===== Input data =====
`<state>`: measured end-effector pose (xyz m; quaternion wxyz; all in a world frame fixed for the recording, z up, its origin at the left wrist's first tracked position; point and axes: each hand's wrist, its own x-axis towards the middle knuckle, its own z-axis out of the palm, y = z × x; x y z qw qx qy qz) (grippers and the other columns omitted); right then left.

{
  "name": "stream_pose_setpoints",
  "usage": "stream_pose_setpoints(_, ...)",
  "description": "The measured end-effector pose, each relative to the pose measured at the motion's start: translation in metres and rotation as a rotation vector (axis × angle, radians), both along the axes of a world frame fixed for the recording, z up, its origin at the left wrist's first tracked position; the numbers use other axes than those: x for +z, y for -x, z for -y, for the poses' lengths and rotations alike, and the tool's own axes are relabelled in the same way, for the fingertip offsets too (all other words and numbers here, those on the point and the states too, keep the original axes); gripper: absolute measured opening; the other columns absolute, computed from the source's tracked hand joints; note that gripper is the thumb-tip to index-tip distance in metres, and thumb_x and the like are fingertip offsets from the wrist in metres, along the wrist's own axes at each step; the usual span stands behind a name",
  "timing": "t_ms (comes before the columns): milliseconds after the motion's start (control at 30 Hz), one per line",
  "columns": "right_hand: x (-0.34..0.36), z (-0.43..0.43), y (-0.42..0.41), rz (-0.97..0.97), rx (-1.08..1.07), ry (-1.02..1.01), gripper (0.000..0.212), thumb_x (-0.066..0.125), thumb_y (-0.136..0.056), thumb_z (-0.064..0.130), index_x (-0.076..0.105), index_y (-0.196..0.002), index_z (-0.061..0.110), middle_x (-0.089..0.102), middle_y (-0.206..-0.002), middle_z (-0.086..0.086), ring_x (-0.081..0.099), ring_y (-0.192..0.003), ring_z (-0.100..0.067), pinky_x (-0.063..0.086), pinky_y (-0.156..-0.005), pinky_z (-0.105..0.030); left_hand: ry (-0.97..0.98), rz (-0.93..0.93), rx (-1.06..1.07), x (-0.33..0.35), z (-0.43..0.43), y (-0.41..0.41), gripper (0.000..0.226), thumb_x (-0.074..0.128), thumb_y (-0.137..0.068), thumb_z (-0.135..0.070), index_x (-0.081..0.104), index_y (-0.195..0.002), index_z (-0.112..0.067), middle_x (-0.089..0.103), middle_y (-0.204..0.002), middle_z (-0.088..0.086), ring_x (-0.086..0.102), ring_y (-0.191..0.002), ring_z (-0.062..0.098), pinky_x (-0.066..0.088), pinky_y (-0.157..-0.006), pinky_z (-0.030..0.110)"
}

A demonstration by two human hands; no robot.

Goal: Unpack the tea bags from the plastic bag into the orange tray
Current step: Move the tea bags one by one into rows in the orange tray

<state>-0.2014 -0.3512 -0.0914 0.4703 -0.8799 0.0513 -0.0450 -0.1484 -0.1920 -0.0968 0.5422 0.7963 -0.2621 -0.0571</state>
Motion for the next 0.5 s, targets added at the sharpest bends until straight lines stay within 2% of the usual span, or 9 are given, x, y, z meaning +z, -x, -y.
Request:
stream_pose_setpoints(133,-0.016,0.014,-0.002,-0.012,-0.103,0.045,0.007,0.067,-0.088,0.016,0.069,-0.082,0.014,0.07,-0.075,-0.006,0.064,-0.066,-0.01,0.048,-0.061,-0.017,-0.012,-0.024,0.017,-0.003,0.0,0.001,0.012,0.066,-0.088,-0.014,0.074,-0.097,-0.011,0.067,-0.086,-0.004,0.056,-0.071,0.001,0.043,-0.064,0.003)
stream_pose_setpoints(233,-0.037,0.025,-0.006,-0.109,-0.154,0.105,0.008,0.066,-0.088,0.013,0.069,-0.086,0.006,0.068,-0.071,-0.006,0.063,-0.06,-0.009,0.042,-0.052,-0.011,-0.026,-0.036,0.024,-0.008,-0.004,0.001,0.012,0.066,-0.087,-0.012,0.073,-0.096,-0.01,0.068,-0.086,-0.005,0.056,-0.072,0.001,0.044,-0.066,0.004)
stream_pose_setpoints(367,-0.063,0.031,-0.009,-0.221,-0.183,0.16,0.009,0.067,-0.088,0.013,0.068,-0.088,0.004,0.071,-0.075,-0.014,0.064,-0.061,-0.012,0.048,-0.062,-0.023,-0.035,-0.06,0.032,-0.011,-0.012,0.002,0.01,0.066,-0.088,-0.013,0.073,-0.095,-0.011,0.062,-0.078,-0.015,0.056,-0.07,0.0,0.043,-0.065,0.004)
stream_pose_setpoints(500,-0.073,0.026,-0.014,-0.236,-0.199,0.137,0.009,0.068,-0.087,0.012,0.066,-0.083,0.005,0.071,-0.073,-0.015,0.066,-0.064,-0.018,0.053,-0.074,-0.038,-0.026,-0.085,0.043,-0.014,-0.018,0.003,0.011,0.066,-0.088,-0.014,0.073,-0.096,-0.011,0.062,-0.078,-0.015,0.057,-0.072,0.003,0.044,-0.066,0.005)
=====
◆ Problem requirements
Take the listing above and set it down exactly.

◆ Finished task
`<state>`: measured end-effector pose (xyz m; quaternion wxyz; all in a world frame fixed for the recording, z up, its origin at the left wrist's first tracked position; point and axes: each hand's wrist, its own x-axis towards the middle knuckle, its own z-axis out of the palm, y = z × x; x y z qw qx qy qz) (grippers and the other columns omitted); right then left.

{
  "name": "stream_pose_setpoints",
  "usage": "stream_pose_setpoints(_, ...)",
  "description": "The measured end-effector pose, each relative to the pose measured at the motion's start: translation in metres and rotation as a rotation vector (axis × angle, radians), both along the axes of a world frame fixed for the recording, z up, its origin at the left wrist's first tracked position; the numbers use other axes than those: x for +z, y for -x, z for -y, for the poses' lengths and rotations alike, and the tool's own axes are relabelled in the same way, for the fingertip offsets too (all other words and numbers here, those on the point and the states too, keep the original axes); gripper: absolute measured opening; the other columns absolute, computed from the source's tracked hand joints; note that gripper is the thumb-tip to index-tip distance in metres, and thumb_x and the like are fingertip offsets from the wrist in metres, along the wrist's own axes at each step; the usual span stands behind a name",
  "timing": "t_ms (comes before the columns): milliseconds after the motion's start (control at 30 Hz), one per line",
  "columns": "right_hand: x (-0.34..0.36), z (-0.43..0.43), y (-0.42..0.41), rz (-0.97..0.97), rx (-1.08..1.07), ry (-1.02..1.01), gripper (0.000..0.212), thumb_x (-0.066..0.125), thumb_y (-0.136..0.056), thumb_z (-0.064..0.130), index_x (-0.076..0.105), index_y (-0.196..0.002), index_z (-0.061..0.110), middle_x (-0.089..0.102), middle_y (-0.206..-0.002), middle_z (-0.086..0.086), ring_x (-0.081..0.099), ring_y (-0.192..0.003), ring_z (-0.100..0.067), pinky_x (-0.063..0.086), pinky_y (-0.156..-0.005), pinky_z (-0.105..0.030); left_hand: ry (-0.97..0.98), rz (-0.93..0.93), rx (-1.06..1.07), x (-0.33..0.35), z (-0.43..0.43), y (-0.41..0.41), gripper (0.000..0.226), thumb_x (-0.074..0.128), thumb_y (-0.137..0.068), thumb_z (-0.135..0.070), index_x (-0.081..0.104), index_y (-0.195..0.002), index_z (-0.112..0.067), middle_x (-0.089..0.103), middle_y (-0.204..0.002), middle_z (-0.088..0.086), ring_x (-0.086..0.102), ring_y (-0.191..0.002), ring_z (-0.062..0.098), pinky_x (-0.066..0.088), pinky_y (-0.157..-0.006), pinky_z (-0.030..0.110)"
}

A demonstration by two human hands; no robot.

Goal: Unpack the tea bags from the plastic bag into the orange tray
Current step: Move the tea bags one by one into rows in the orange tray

<state>-0.2014 -0.3512 -0.0914 0.4703 -0.8799 0.0513 -0.0450 -0.1484 -0.1920 -0.0968 0.5422 0.7963 -0.2621 -0.0571</state>
Motion for the next 0.5 s, targets added at the sharpest bends until straight lines stay within 2% of the usual span, or 9 are given, x, y, z meaning +z, -x, -y.
Request:
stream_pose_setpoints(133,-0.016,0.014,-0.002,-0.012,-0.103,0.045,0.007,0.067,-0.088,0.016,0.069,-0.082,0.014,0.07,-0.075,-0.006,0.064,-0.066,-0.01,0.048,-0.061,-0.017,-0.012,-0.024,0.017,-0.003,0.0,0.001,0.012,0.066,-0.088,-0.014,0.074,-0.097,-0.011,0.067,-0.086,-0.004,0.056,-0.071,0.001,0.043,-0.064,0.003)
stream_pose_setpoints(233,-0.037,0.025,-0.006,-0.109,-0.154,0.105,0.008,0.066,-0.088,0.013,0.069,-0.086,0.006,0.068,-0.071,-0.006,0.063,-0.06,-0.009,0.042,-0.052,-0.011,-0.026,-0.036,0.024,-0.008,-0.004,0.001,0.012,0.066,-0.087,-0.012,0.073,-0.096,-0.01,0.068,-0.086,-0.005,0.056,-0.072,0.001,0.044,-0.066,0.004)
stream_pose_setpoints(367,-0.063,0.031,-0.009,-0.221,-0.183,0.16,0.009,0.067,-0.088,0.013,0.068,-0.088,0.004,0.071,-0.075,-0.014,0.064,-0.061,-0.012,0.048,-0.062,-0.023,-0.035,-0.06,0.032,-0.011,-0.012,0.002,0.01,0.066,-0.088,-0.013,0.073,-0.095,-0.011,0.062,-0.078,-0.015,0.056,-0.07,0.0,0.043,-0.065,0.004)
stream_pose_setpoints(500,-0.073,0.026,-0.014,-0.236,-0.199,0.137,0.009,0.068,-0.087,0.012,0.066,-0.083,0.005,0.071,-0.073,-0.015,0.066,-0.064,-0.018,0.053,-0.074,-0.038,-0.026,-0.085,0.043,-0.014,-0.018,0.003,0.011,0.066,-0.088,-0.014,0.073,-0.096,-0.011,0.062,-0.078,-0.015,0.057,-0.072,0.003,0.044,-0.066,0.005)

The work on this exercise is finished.